ALM Basics: Pricing Beta
**Note: This post is part of a series on the basics of asset liability management.,/p>
As we have discussed in other posts in this series, the primary way that banks measure short term interest rate risk is via an income simulation:
For short term interest rate risk, banks perform an income simulation. In this simulation, banks make assumptions about how loans and deposits will reprice in a given interest rate environment, and how optionality in the balance sheet (like prepayments and calls) will be exercised. With these assumptions, banks then model what each part of the balance sheet will do in a series of interest rate environments and what the impact will be on net interest income, thereby determining what rate environments represent an exposure to earnings.

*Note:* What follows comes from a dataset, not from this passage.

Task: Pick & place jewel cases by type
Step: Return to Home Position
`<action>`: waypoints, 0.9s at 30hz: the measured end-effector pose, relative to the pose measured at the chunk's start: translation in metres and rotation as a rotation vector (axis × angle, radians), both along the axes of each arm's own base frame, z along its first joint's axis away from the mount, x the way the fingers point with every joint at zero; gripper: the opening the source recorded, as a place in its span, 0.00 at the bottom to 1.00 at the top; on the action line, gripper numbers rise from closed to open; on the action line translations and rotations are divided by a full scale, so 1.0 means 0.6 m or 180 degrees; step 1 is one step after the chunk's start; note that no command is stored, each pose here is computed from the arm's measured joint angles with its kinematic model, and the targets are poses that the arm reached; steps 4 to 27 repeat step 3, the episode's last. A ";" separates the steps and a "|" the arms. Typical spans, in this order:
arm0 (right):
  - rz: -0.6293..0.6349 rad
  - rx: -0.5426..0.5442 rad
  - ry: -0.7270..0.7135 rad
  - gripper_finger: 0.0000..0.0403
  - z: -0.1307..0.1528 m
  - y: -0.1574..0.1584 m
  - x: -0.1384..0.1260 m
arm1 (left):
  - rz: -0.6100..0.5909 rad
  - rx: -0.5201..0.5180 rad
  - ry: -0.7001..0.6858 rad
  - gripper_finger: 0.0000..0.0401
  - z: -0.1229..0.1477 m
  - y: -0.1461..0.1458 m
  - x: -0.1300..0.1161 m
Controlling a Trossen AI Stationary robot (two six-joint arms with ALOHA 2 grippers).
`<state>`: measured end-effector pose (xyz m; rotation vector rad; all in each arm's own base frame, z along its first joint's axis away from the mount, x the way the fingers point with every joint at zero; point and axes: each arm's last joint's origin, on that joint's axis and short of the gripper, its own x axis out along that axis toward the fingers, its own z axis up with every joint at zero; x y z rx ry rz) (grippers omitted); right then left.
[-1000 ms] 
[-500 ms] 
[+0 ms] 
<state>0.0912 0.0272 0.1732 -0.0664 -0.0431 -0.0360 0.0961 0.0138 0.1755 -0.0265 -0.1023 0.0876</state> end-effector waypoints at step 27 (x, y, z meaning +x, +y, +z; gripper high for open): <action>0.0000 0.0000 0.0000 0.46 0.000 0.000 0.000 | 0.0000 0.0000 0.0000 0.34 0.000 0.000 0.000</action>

As we said in the explanation, banks must make assumptions about how loans and deposits will reprice in a given interest rate environment in order to forecast income through the various scenarios. Obviously, this assumption is vital to the process, and using an inaccurate assumption can skew the model output 180 degrees in the wrong direction. For this reason, modelers and examiners pay a lot of attention to this assumption, which is referred to as pricing beta.
In order to estimate beta, banks generally collect their historical offering rates (as far back as they can accurately be gathered) and compare them to market interest rates from the same time period. The bank must determine how their rates moved historically as market rates moved. When market rates increased by 1.00%, how did their rates move for each product? While there are a couple of ways to frame these relationships (spreads or factors of the market index for instance), the most common way is to calculate the percentage of the movement that was passed on in offering rate.
For example, if market rates increased from 1.00% to 2.00%, and money market account rates increased from 0.25% to 0.75%, then the beta would be 0.5. This is because the offering rate was increased by 0.5 of the 1.00% increase. These movements are tracked over time, like this:
The bank will need to use some basic statistics to measure the validity of the correlations, and to determine if there are lags between when the market rate moves and the offering rate is adjusted. All relationships need to be statistically significant in order to ensure sound model results.
When a valid beta is calculated, the bank can now estimate what its income or expense will be for each account when rates move.